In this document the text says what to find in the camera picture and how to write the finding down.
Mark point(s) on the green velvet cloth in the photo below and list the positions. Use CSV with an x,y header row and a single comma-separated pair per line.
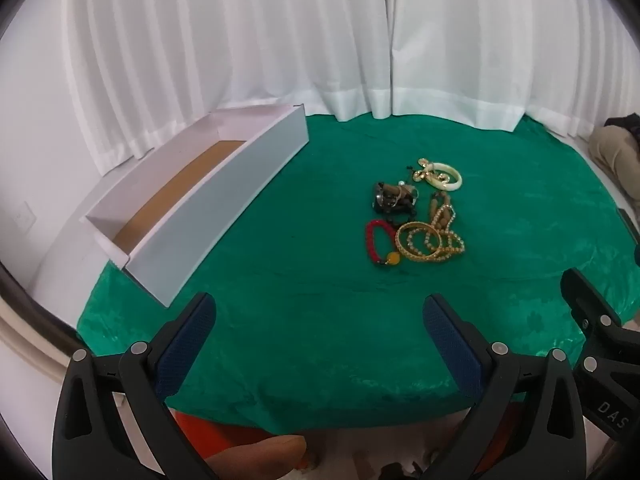
x,y
310,310

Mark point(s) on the gold bangles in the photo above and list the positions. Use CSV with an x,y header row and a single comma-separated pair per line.
x,y
405,252

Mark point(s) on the beige cloth bundle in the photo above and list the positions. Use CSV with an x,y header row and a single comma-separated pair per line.
x,y
612,152

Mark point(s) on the white cardboard box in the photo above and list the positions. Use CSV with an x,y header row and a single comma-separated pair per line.
x,y
210,200

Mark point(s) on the cream white bangle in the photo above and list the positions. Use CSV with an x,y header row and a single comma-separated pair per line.
x,y
456,176

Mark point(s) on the white curtain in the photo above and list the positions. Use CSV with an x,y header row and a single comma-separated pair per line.
x,y
225,35
490,35

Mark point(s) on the dark cloth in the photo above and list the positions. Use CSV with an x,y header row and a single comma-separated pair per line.
x,y
622,121

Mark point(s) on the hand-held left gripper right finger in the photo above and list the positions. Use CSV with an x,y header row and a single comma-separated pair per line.
x,y
452,347

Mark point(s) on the black wristwatch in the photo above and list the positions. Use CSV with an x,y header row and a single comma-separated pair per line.
x,y
381,200

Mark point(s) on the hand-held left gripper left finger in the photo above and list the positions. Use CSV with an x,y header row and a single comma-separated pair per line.
x,y
185,347

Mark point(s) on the person's knee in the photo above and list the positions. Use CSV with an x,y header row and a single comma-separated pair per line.
x,y
260,457

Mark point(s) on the brown wooden piece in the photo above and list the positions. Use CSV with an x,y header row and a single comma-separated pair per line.
x,y
392,190

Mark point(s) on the gold pendant ornament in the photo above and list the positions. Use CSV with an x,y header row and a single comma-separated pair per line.
x,y
427,172

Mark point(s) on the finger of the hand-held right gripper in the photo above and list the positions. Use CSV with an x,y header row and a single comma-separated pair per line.
x,y
637,256
585,297

----------------------------------------

◆ **Activity**: Return only those lines that run from the one containing "Mark point(s) on the black" through the end of the entries, keeping each exactly as written.

◆ **Solution to the problem**:
Mark point(s) on the black wristwatch in the photo above and list the positions. Use CSV with an x,y header row and a single comma-separated pair per line.
x,y
381,200

Mark point(s) on the hand-held left gripper left finger in the photo above and list the positions. Use CSV with an x,y header row and a single comma-separated pair per line.
x,y
185,347

Mark point(s) on the person's knee in the photo above and list the positions. Use CSV with an x,y header row and a single comma-separated pair per line.
x,y
260,457

Mark point(s) on the brown wooden piece in the photo above and list the positions. Use CSV with an x,y header row and a single comma-separated pair per line.
x,y
392,190

Mark point(s) on the gold pendant ornament in the photo above and list the positions. Use CSV with an x,y header row and a single comma-separated pair per line.
x,y
427,172

Mark point(s) on the finger of the hand-held right gripper in the photo above and list the positions. Use CSV with an x,y header row and a single comma-separated pair per line.
x,y
637,256
585,297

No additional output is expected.